The results of the SIR model with two-time delays fit well with the actual data and the approximated basic reproduction number is R* ≈ 4.2953 where d1 ≈ 12 and d2 ≈ 5. The ratio of infected individuals I(t − d1)/I(t − d2) is interesting since it shows the performance of controlling the disease spread using measures such as social distancing or a lock-down policy in each country.
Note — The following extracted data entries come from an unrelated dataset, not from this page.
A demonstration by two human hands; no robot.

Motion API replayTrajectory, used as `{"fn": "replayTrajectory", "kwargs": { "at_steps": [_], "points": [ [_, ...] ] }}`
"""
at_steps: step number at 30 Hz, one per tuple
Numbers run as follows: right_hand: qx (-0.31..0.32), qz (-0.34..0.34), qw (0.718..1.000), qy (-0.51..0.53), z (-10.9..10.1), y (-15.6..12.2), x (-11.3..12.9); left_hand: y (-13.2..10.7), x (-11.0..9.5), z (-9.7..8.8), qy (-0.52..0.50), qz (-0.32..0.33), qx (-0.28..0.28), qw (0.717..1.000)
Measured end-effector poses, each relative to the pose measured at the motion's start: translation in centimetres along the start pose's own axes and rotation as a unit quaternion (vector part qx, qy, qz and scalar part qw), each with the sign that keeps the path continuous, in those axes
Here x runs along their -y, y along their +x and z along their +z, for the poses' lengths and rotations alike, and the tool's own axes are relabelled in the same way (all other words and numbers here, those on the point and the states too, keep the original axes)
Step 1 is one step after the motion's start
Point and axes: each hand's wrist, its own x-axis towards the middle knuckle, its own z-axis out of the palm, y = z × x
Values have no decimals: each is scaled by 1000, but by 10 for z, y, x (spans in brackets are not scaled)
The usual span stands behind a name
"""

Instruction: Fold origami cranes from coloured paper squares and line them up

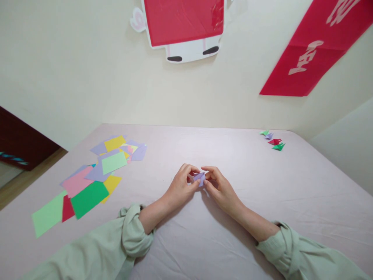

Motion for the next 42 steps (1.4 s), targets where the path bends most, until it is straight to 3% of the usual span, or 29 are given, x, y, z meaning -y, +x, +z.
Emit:
{"fn": "replayTrajectory", "kwargs": {
  "at_steps": [8, 15, 20, 25, 31, 35, 38, 42],
  "points": [
    [4, -1, 1000, -15, 0, 0, 1, -3, -9, -5, 66, 59, 7, 996],
    [-8, -5, 999, -43, -3, 2, 3, -4, -10, -5, 71, 63, -4, 996],
    [-46, 8, 997, -62, -8, 4, 2, 0, 0, -5, -10, -35, -29, 999],
    [-60, 15, 994, -87, -11, 4, 1, 2, 8, -3, -135, -137, -53, 980],
    [-41, 14, 995, -84, -10, 3, -5, 4, 2, -6, -172, -173, -53, 968],
    [-36, -46, 990, -127, -11, 3, -4, 5, 1, -8, -187, -188, -64, 962],
    [-20, -114, 972, -204, -12, 2, 1, 5, 2, -8, -196, -192, -60, 960],
    [-4, -136, 946, -294, -12, 2, 4, 5, 2, -8, -202, -189, -52, 960]
  ]
}}
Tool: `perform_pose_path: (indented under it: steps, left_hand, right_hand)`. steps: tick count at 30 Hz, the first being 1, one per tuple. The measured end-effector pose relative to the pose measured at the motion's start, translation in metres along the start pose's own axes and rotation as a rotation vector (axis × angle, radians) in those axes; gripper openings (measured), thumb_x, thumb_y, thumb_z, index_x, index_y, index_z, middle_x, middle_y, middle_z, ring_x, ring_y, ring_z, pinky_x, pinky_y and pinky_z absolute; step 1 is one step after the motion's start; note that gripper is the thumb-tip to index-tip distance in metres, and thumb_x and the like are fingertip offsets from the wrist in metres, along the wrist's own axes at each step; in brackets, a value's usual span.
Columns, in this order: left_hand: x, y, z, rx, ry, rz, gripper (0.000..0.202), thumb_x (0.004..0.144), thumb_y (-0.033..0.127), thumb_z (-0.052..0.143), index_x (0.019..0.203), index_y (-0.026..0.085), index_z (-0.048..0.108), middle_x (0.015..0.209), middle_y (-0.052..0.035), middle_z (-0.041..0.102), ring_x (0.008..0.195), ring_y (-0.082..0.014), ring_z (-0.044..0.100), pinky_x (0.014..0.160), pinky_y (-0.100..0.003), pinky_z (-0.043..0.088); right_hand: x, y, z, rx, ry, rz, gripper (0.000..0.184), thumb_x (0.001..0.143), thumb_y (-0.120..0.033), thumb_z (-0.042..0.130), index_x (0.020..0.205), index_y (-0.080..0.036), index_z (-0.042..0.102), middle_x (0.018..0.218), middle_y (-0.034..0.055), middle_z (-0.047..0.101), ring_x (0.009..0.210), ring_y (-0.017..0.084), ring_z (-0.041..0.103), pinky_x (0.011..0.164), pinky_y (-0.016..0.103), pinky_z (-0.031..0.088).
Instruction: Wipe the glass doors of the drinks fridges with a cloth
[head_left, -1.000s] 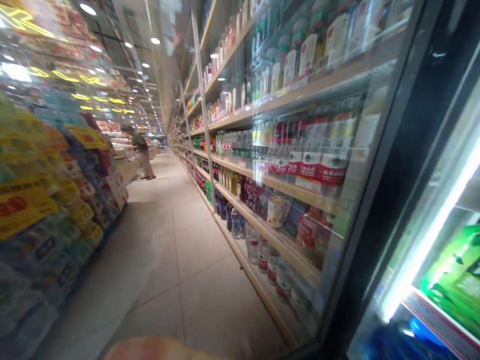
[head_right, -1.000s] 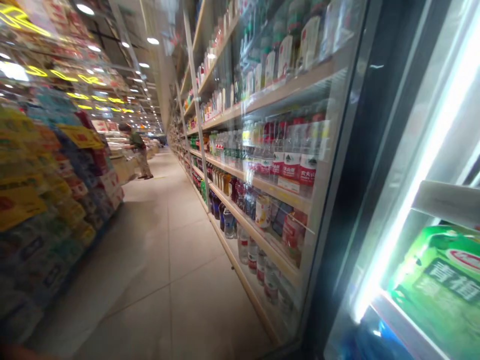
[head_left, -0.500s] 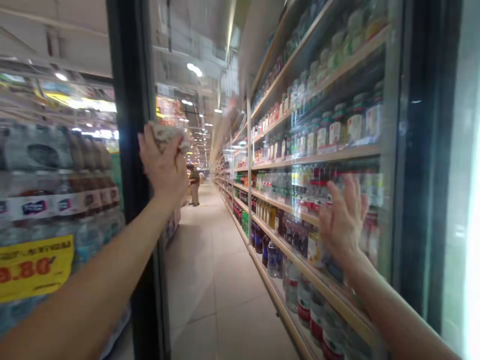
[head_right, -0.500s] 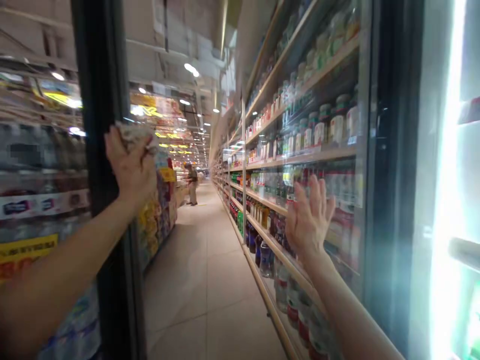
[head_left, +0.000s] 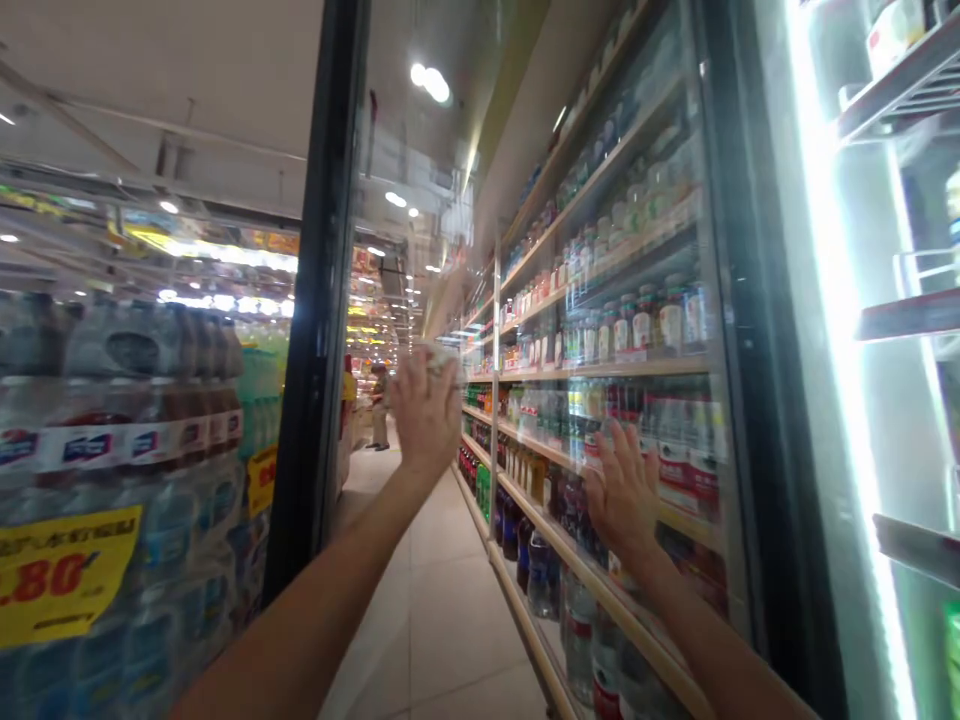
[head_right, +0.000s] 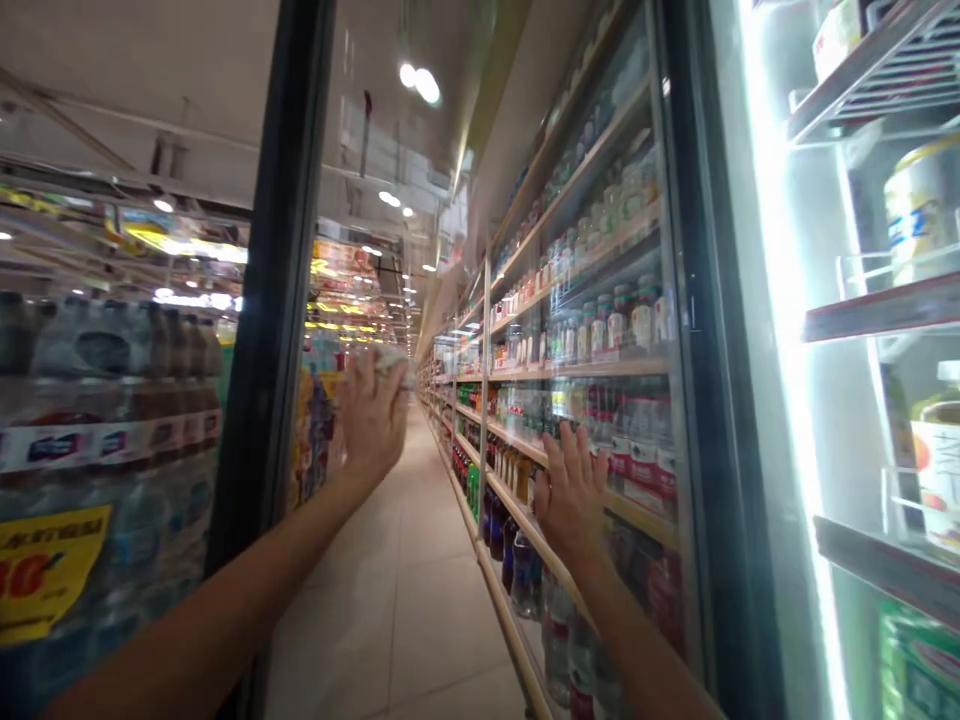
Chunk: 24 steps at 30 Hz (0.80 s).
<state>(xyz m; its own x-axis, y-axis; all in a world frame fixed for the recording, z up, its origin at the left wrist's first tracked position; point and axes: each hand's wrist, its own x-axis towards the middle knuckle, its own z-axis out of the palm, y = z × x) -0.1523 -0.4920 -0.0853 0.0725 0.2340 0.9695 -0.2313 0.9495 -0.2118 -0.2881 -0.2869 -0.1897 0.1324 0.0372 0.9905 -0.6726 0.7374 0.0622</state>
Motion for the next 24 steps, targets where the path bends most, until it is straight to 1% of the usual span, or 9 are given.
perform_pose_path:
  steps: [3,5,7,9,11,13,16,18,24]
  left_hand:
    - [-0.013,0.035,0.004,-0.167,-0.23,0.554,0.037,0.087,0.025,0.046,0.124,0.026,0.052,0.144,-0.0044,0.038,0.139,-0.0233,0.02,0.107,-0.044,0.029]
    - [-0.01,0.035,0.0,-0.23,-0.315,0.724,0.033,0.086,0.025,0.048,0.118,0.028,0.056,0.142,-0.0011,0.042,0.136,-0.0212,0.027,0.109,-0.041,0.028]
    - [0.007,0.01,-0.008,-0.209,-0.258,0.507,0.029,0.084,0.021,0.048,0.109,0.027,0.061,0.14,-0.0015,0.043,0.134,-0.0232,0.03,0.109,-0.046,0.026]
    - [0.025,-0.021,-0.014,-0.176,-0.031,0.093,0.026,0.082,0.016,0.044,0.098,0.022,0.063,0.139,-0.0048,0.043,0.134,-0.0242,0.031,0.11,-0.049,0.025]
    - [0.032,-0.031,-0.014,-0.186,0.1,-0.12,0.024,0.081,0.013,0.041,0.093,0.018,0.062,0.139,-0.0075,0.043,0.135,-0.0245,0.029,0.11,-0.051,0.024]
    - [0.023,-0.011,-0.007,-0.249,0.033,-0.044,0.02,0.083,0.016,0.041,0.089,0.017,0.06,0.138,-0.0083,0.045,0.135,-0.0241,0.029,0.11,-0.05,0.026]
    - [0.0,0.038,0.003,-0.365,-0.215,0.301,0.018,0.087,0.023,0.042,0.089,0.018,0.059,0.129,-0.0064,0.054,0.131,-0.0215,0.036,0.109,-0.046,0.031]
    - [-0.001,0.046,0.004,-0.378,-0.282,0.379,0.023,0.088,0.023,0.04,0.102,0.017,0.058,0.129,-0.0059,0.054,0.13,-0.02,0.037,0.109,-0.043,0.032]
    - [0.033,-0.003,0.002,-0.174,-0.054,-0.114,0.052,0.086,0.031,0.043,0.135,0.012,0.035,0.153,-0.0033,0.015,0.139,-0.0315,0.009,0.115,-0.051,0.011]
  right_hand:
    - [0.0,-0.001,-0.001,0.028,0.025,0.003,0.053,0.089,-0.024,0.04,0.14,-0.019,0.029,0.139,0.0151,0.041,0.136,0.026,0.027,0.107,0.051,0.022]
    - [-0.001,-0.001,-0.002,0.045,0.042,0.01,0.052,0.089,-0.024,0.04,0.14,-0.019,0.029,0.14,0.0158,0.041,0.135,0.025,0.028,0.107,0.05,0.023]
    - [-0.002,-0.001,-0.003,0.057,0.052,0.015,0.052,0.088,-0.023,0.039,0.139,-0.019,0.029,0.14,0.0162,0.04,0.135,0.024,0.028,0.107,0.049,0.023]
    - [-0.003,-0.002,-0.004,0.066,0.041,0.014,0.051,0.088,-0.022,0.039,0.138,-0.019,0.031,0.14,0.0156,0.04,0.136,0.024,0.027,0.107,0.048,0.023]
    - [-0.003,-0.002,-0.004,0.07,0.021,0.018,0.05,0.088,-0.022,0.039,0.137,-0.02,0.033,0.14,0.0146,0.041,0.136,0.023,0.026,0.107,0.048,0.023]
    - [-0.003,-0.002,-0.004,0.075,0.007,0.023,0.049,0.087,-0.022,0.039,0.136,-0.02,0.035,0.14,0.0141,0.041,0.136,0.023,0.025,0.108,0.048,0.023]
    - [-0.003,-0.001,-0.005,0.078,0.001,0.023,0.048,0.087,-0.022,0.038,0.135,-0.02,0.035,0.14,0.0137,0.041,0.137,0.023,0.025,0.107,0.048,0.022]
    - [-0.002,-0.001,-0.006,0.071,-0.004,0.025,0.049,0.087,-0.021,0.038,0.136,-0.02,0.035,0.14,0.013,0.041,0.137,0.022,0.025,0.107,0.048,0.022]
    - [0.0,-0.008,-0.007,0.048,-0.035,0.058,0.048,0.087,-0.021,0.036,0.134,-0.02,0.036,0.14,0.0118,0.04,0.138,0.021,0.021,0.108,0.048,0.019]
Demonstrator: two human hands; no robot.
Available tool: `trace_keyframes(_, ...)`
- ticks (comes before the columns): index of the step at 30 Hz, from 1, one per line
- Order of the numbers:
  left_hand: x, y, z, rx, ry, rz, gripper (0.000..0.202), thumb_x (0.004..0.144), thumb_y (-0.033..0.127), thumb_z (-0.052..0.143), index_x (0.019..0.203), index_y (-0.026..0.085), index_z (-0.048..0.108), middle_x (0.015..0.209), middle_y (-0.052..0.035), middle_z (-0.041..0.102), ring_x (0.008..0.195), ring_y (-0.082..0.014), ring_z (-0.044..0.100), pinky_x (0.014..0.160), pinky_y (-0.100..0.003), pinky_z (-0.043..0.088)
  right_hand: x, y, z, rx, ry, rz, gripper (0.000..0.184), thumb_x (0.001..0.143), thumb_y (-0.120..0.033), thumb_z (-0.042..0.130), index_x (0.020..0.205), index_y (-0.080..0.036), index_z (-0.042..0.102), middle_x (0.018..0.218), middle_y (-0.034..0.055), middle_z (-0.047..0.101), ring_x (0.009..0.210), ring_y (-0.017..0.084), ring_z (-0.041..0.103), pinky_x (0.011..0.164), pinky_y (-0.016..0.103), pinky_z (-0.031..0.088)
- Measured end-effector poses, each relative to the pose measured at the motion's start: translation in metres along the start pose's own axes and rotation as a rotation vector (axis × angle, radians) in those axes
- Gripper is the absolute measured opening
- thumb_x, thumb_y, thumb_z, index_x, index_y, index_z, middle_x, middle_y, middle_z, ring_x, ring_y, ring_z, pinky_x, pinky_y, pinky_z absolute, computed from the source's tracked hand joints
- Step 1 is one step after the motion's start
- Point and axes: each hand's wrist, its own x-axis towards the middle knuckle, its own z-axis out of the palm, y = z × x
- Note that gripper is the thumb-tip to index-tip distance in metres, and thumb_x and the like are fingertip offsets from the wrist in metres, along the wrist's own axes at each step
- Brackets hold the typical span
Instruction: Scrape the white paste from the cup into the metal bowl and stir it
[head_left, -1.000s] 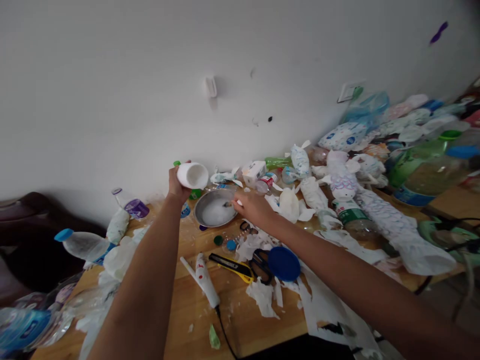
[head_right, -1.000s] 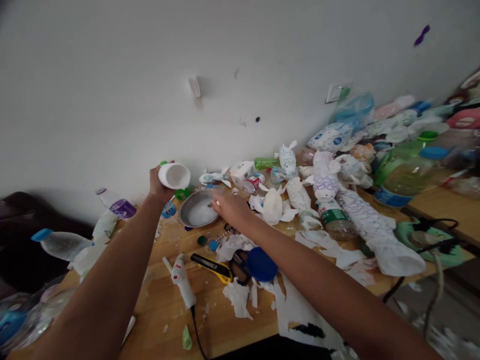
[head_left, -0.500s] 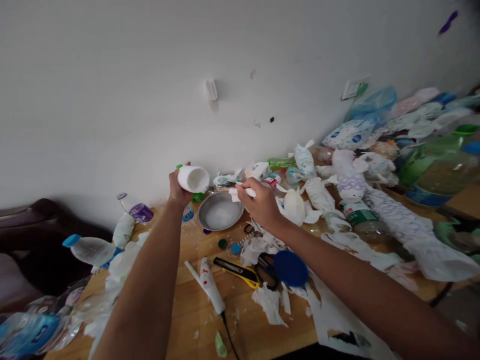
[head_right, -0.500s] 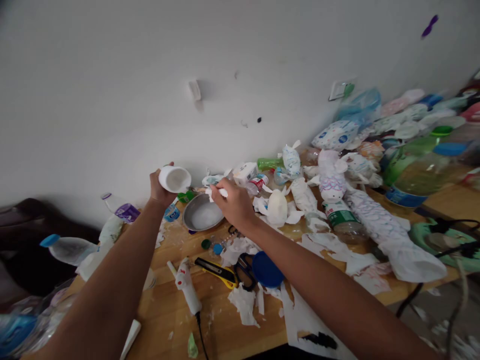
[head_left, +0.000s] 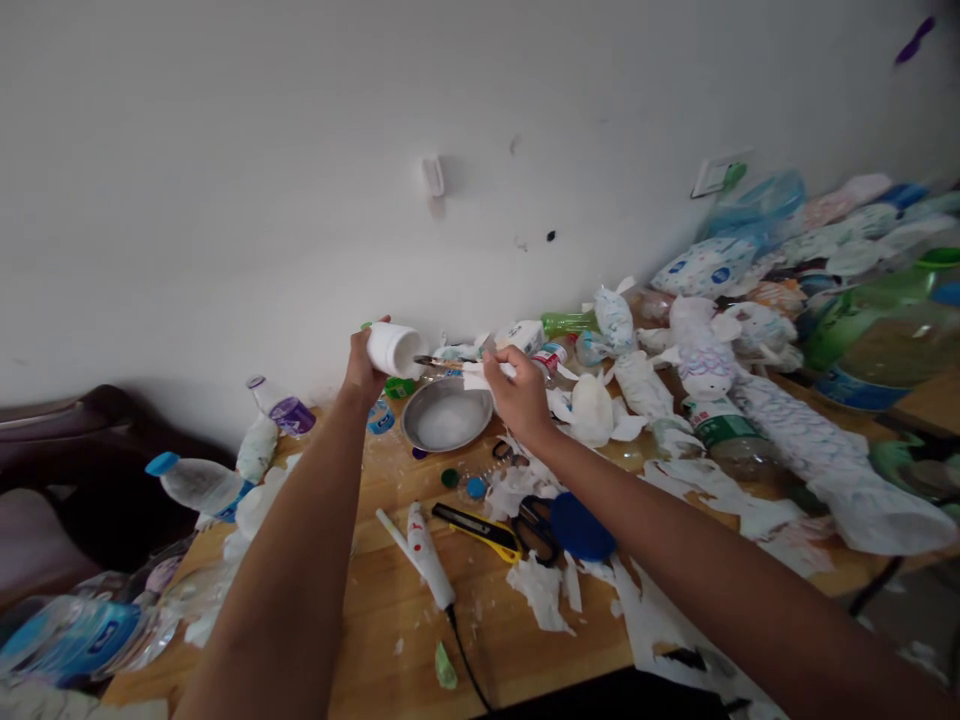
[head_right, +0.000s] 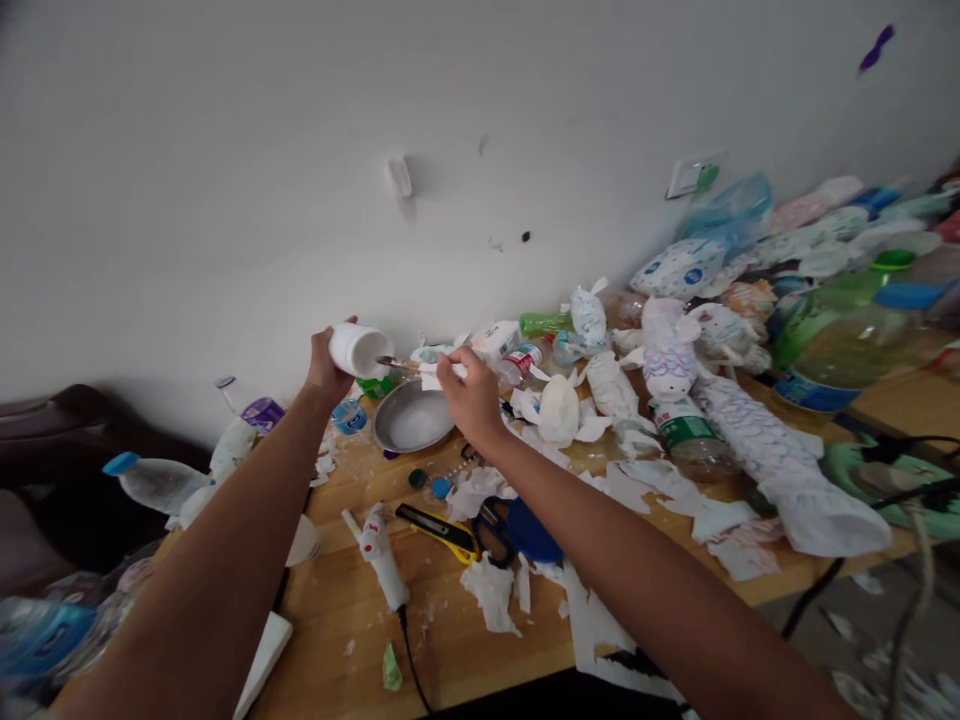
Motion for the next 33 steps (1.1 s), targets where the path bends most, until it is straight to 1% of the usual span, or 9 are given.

The larger the value of the infected ratio, the better the performance of the controls. In the endemic state, the infected ratio approaches an asymptotic constant. We have averaged the infected ratio over the remaining time and applied it as a corrected factor multiplying the usual basic reproduction number to give R* ≈ 4.2953 that is more reasonable when compared with influenza R* 3 − 4. However, the value of R* is different for other countries but we can use this approach to estimate it. Since we have estimated the infected ratio in this work, the closed form formula can be derived using stability analysis at equilibrium points and that is in progress of future reporting.